Expanding the Roster
To increase diversity, some companies have also changed their hiring practices. Several years ago, MMC executives studied a sample of senior-level external hires and found that the company filled many of these positions by looking only at a single individual, instead of considering a deeper roster, says chief diversity officer Kathryn Komsa. When most senior people know and refer candidates from within their own networks (people who, more likely than not, resemble them), a company never diversifies, she says. To fix this, executives should consider slates of diverse, qualified applicants for each position.
To find these candidates, a company may have to change its approach, Komsa says. Hiring managers who recruit online could post on different sites or connect with employee resource groups or diverse networks within or outside of the company. “To build [a diverse pool of] candidates, you need to reach out in hiring directions where you may not have gone before,” Komsa says. “If you keep going back to the same sources, it’s not going to lead you to diverse candidates.” After diversity officers made an effort to change hiring practices, they studied another group of senior-level external hires a year later. Among this group, they had used candidate slates almost two-thirds of the time.
Many experts say appointing an individual or team to lead diversity initiatives is another way to help qualified women advance through the finance ranks. Making diversity someone’s job yields concrete results, Komsa says. “If you don’t have resources responsible for a business process, it’s not going to happen,” she says. A diversity group or manager can determine “what you’re solving for — what your current state is, what you want your future state to look like, and what levers you need to pull.” For instance, if a company’s main concern is its entry-level pipeline, then its recruiting approach may need to change. If the emphasis is on diversity among senior leadership, the company needs to focus instead on promotions and strategic hiring.

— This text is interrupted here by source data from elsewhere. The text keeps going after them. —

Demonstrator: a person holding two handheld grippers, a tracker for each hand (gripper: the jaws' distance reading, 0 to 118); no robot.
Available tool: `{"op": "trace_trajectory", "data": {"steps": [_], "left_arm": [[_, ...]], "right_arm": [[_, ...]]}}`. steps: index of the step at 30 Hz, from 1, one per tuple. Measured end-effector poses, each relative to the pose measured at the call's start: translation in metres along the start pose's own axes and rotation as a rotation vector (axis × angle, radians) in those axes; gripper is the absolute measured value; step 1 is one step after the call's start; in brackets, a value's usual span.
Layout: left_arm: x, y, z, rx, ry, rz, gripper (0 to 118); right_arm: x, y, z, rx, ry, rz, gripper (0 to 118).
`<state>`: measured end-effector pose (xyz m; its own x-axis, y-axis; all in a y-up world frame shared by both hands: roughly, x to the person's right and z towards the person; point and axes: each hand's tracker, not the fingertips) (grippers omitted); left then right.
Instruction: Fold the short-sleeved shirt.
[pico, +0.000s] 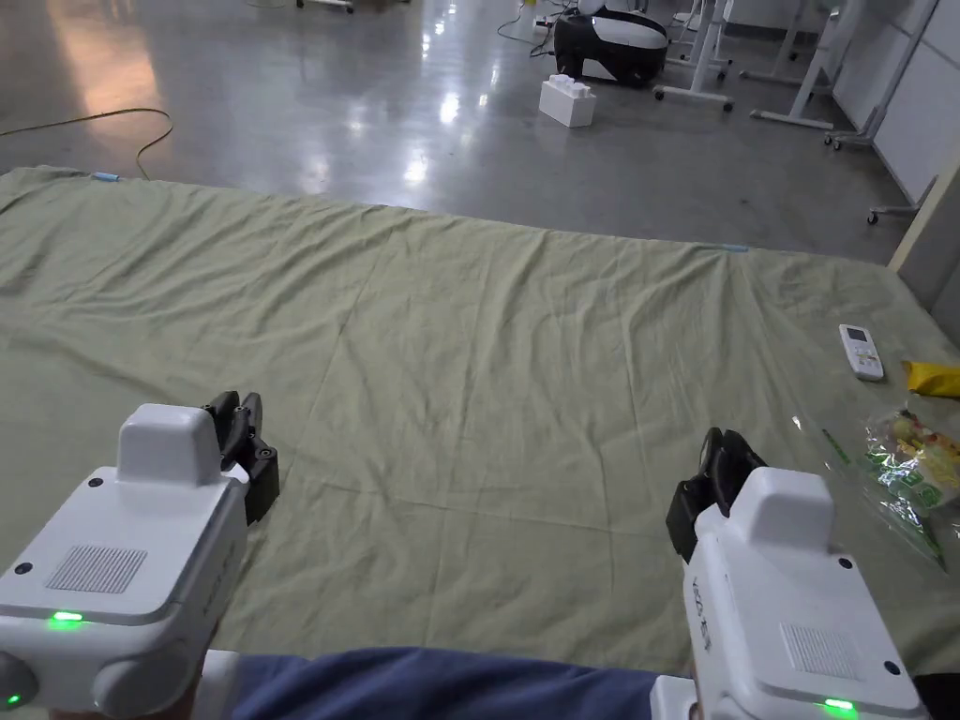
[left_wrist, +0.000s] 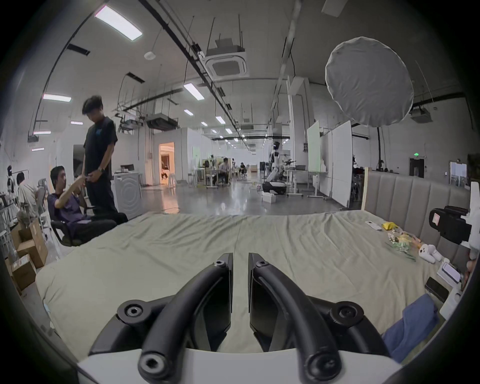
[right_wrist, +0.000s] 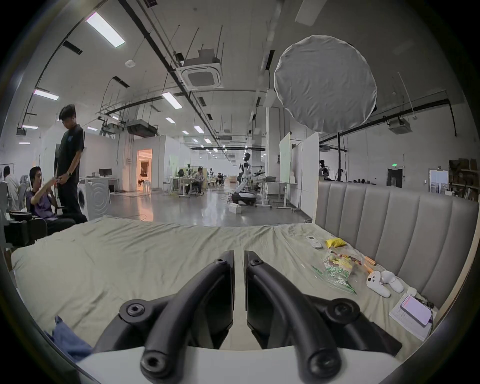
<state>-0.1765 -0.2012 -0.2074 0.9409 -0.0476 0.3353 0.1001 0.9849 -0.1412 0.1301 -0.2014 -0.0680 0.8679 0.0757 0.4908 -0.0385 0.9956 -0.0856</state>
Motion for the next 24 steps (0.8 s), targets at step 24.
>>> {"op": "trace_trajectory", "data": {"steps": [24], "left_arm": [[-0.134, -0.091, -0.011, -0.623, -0.183, 0.252, 3]], "right_arm": [[0.01, -0.022, -0.005, -0.091, 0.018, 0.02, 1]]}}
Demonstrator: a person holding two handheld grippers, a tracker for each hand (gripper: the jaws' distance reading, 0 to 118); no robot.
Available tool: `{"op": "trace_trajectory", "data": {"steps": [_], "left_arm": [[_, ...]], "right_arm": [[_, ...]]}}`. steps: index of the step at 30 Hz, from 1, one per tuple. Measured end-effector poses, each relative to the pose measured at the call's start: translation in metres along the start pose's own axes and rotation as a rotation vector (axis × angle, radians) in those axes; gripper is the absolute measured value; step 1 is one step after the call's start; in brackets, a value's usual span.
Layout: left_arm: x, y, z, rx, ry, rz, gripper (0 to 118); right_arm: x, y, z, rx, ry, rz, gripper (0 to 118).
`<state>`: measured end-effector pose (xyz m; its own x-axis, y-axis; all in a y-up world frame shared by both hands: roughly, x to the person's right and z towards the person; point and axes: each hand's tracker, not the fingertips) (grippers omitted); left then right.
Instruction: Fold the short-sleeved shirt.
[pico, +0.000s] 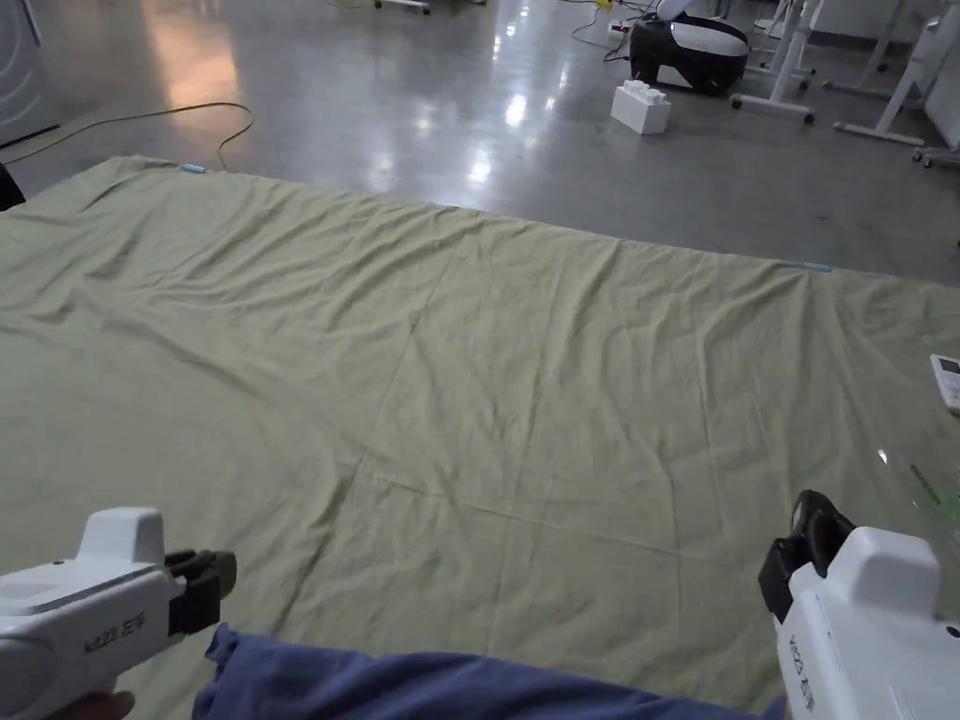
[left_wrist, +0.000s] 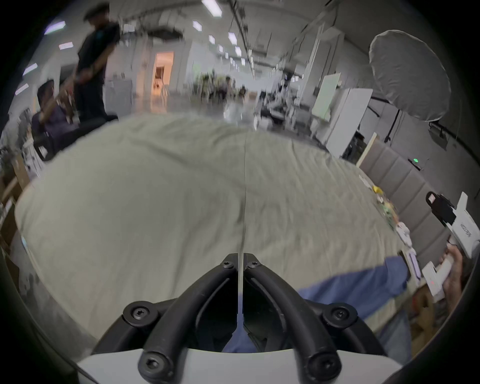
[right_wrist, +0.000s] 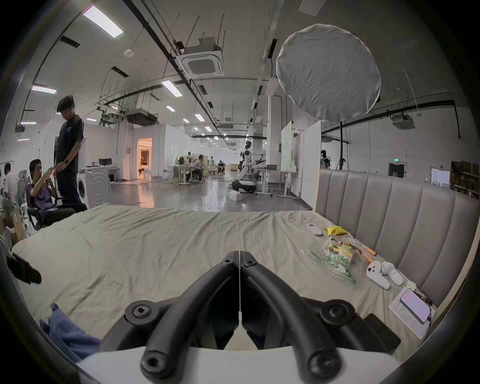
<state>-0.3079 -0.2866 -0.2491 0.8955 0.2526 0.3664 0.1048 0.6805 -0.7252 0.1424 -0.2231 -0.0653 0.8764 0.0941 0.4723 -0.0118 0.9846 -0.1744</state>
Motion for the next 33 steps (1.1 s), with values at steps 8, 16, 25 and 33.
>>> {"op": "trace_trajectory", "data": {"steps": [8, 16, 25, 33], "left_arm": [[-0.048, -0.037, -0.031, -0.218, -0.142, 0.062, 93], [-0.074, -0.054, -0.054, -0.206, -0.339, 0.298, 93], [-0.074, -0.077, -0.074, -0.26, -0.607, 0.602, 56], [-0.061, -0.087, -0.075, -0.262, -0.62, 0.59, 24]], "right_arm": [[-0.003, -0.013, 0.001, -0.06, 0.015, 0.016, 1], [-0.009, -0.019, 0.006, -0.091, 0.034, 0.038, 1], [-0.012, -0.023, 0.011, -0.114, 0.05, 0.049, 1], [-0.008, -0.026, 0.011, -0.149, 0.054, 0.025, 1]]}}
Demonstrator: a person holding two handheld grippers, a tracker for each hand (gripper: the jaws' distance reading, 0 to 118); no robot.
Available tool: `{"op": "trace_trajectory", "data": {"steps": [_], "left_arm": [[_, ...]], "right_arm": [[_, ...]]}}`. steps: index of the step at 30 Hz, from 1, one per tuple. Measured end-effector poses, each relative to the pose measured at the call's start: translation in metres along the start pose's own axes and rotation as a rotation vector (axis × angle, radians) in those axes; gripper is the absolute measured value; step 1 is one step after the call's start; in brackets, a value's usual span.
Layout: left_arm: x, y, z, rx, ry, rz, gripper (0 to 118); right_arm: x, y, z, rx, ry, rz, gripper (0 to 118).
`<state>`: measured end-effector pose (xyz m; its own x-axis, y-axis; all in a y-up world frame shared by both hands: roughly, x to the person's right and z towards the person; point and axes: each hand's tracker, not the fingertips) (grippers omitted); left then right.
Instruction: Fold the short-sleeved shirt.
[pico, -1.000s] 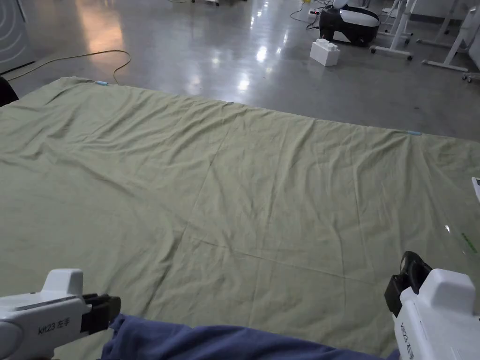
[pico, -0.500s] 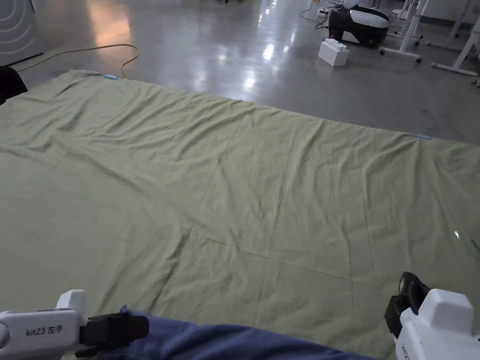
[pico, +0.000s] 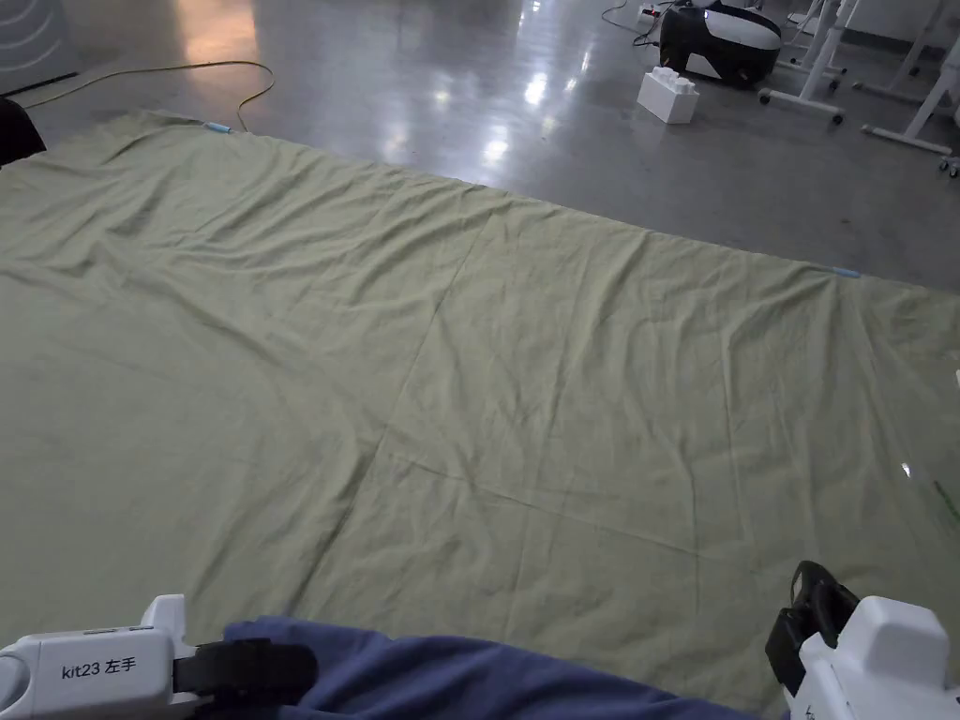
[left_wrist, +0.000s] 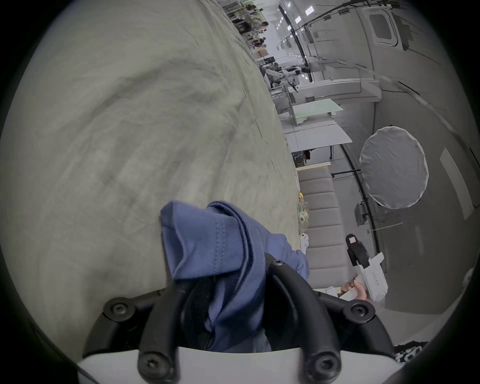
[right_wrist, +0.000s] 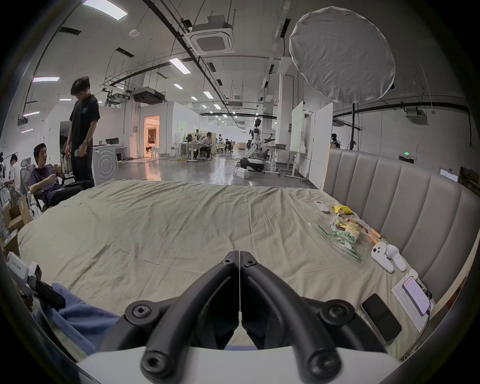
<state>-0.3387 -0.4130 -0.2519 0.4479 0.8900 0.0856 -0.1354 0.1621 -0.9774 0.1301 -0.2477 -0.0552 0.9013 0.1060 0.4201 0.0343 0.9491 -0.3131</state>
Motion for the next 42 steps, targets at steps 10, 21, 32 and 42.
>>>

Marriott International, which is known for its successful diversity programs, accomplished this by creating a board committee that monitors gender and ethnic diversity at the hotel chain, says CFO Carl Berquist. Procter & Gamble and MMC also assigned responsibility to a group or manager.
Diversity-training sessions are one of the most commonly used diversity efforts among companies. But although it is ubiquitous, “diversity training” has become a loaded phrase at many firms — and a subject of frequent mockery. When employees hear that they will have to sit through a day of training, they often roll their eyes, says Wittman.